» What you are asked to do
Of all the entries below, only the lines from the one with "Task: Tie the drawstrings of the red" up to and including the one with "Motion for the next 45" are to be duplicated exactly.
***** Information supplied
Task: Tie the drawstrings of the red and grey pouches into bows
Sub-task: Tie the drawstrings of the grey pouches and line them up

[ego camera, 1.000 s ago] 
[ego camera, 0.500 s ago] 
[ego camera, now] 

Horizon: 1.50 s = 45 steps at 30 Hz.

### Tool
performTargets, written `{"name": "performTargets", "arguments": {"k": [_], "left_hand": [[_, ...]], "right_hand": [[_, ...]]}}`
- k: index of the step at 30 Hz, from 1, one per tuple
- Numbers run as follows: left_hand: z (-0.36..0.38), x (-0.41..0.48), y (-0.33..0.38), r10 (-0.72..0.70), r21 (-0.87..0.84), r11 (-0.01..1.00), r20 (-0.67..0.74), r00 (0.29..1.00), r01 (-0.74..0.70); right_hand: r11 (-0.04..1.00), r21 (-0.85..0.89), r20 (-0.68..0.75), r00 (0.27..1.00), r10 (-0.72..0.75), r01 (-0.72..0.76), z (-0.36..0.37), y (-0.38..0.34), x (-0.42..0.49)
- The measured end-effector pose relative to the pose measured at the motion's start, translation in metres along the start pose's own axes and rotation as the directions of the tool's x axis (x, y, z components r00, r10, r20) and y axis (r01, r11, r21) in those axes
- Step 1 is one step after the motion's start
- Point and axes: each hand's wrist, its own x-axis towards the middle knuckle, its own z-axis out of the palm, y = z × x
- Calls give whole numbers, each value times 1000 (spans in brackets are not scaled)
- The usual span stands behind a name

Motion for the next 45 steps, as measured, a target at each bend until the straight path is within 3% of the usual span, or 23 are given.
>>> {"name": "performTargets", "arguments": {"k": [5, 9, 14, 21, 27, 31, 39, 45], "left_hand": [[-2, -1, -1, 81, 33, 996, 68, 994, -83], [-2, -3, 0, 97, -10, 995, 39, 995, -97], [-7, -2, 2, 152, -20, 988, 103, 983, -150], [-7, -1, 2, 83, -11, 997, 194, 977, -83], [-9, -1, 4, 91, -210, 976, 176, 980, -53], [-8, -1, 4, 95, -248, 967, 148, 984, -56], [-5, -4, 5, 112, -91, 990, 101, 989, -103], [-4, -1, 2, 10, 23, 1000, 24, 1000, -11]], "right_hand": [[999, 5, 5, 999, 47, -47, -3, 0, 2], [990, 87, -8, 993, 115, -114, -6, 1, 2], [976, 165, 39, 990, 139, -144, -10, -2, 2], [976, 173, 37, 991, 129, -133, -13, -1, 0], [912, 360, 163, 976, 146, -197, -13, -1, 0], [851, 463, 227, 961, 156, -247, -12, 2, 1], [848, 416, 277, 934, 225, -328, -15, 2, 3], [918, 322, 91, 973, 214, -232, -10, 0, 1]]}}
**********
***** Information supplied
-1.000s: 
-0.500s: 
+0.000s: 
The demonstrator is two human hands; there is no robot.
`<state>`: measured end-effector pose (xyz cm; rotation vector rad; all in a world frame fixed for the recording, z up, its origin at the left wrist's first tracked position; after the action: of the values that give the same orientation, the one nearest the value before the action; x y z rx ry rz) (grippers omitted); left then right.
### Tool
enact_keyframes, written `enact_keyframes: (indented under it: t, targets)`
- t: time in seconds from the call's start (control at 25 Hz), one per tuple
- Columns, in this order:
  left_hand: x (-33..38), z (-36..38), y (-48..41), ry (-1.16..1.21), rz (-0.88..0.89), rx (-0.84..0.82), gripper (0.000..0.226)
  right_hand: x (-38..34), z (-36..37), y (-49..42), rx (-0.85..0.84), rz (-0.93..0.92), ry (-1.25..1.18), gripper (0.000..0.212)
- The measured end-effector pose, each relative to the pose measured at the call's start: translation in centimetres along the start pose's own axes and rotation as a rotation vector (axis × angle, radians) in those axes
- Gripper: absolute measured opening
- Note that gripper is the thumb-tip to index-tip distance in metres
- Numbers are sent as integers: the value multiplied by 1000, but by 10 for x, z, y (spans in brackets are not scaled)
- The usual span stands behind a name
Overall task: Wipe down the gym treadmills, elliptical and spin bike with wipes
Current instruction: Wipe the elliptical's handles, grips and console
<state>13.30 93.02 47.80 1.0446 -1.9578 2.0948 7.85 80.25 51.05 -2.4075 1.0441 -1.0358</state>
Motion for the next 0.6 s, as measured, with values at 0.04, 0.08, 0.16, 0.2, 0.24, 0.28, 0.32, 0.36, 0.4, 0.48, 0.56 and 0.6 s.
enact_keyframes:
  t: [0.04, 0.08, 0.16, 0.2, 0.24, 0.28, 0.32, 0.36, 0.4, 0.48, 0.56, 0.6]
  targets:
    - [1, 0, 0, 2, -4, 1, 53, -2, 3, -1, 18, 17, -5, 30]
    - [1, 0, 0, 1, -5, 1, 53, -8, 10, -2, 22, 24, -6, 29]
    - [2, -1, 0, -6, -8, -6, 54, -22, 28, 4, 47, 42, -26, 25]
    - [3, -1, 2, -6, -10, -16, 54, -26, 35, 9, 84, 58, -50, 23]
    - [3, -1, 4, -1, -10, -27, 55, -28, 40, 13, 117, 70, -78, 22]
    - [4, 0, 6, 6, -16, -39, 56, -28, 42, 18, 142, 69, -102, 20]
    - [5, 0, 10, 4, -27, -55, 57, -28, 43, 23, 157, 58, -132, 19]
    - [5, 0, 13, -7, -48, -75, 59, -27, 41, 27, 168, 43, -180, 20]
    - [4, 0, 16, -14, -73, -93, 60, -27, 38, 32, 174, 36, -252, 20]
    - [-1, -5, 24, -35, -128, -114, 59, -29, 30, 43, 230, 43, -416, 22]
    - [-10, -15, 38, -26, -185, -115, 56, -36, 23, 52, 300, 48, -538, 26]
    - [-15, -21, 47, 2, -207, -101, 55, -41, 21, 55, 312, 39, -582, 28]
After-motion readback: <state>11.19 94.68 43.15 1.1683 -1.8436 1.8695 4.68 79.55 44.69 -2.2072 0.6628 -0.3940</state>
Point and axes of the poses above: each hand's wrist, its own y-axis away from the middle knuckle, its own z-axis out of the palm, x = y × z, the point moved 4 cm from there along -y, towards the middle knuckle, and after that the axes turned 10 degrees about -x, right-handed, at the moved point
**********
» Final answer
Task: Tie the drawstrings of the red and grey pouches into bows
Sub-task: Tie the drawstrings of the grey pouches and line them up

[ego camera, 1.000 s ago] 
[ego camera, 0.500 s ago] 
[ego camera, now] 

Horizon: 1.50 s = 45 steps at 30 Hz.

### Tool
performTargets, written `{"name": "performTargets", "arguments": {"k": [_], "left_hand": [[_, ...]], "right_hand": [[_, ...]]}}`
- k: index of the step at 30 Hz, from 1, one per tuple
- Numbers run as follows: left_hand: z (-0.36..0.38), x (-0.41..0.48), y (-0.33..0.38), r10 (-0.72..0.70), r21 (-0.87..0.84), r11 (-0.01..1.00), r20 (-0.67..0.74), r00 (0.29..1.00), r01 (-0.74..0.70); right_hand: r11 (-0.04..1.00), r21 (-0.85..0.89), r20 (-0.68..0.75), r00 (0.27..1.00), r10 (-0.72..0.75), r01 (-0.72..0.76), z (-0.36..0.37), y (-0.38..0.34), x (-0.42..0.49)
- The measured end-effector pose relative to the pose measured at the motion's start, translation in metres along the start pose's own axes and rotation as the directions of the tool's x axis (x, y, z components r00, r10, r20) and y axis (r01, r11, r21) in those axes
- Step 1 is one step after the motion's start
- Point and axes: each hand's wrist, its own x-axis towards the middle knuckle, its own z-axis out of the palm, y = z × x
- Calls give whole numbers, each value times 1000 (spans in brackets are not scaled)
- The usual span stands behind a name

Motion for the next 45 steps, as measured, a target at each bend until the straight path is within 3% of the usual span, or 23 are given.

No part of the exercise remains unanswered.